I was very happy with it. Now let's see if someone will pick it up and do it the way it should be done.

Thursday, September 6, 2007

The Beat goes on.

Damn! Another play selected for a festival...I guess I'm not just fading away this year as is expected. :) I'm excited about this upcoming reading because like me this 104 year old woman just won't fade into oblivion. Two times this year it was selected for prestigious theater festivals and two times it didn't happen for one reason or another, but African American Playwrights Exchange took care of me once again. Thanks Jaz.

I'm pasting the flier and I don't know what it'll look like on this blog, but I'm not perfect. Also again thanks to AAPEX, I got a tip about the Black/White playwrights festival in Pittsburg looking for short pieces. I sent Mr. Ding Dong Daddy (it ain't what it sounds like) to them and it will be presented next month. So I guess I'll make that trip to Pittsburgh, a city I've never visited, next month.

Life as a Lemon

& Jammit Productions

In association with
African American Playwrights Exchange


“Ms.
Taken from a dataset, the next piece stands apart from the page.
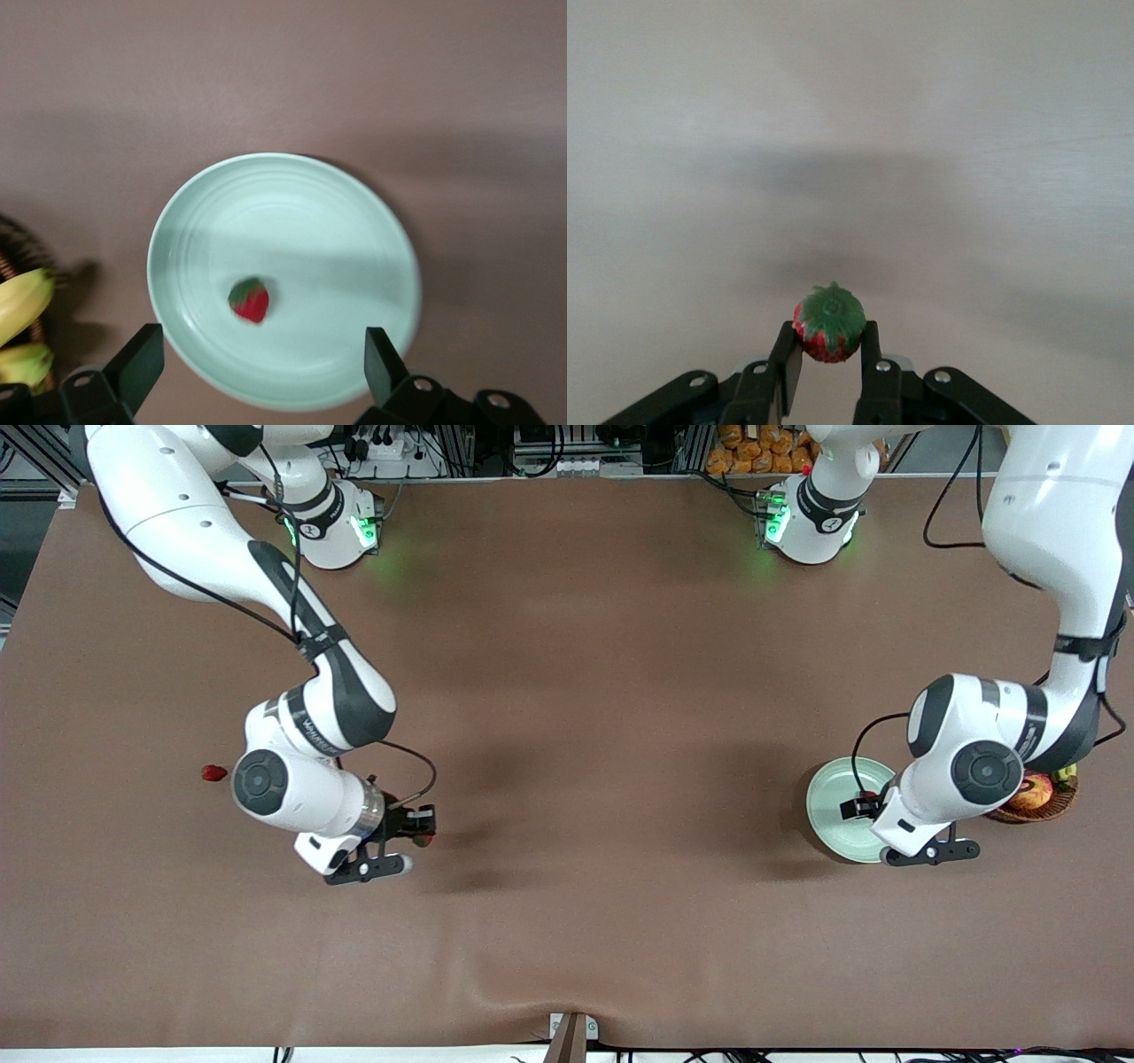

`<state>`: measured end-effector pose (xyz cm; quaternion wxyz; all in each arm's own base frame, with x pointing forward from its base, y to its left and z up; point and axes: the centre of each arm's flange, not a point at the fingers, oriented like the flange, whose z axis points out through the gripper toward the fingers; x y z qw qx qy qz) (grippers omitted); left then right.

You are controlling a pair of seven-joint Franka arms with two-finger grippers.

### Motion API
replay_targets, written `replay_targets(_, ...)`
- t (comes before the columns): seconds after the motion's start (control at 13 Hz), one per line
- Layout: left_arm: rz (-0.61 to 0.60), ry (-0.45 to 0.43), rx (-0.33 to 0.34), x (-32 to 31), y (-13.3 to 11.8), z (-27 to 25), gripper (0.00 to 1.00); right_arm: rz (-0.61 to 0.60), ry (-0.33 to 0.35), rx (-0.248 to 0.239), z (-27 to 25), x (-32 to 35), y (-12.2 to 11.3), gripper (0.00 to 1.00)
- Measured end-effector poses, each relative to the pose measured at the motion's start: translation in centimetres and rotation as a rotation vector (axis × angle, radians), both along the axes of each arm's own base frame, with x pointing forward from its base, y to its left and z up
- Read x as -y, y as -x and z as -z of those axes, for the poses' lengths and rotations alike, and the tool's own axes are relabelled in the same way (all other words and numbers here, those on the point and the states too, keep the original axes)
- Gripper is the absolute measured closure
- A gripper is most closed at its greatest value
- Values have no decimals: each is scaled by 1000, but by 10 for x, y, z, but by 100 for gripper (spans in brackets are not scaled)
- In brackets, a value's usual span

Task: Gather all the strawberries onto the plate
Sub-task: 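Carry the strawberry with the right gripper to mid-table while the left gripper returns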

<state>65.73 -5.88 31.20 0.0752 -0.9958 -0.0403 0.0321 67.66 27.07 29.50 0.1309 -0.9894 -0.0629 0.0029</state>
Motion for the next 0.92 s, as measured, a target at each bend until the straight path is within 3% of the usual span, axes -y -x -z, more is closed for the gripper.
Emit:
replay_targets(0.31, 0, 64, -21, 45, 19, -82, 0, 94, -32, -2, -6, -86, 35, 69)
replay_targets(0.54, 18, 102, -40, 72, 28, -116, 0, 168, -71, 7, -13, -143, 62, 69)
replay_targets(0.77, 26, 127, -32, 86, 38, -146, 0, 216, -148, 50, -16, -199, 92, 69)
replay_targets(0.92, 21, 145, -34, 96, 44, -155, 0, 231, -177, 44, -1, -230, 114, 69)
Laura Mae of Harlem

The play chronicles the exuberate life and death of Ms. Laura Mae who lived in Harlem for over 100 years. Through music and deep reflection the audience is transported in time following the thrilling journey of this extraordinary figure. Fun loving and sentimental, it reaches out and touches us all.

Directed By Esther M. Triggs v Written By Jamal Williams

7:00 PM

September 17, 2007

The Manhattan Plaza, Ellington Room

Located at 43rd & 9th Ave in New York

Admission is Free with Refreshments to be served.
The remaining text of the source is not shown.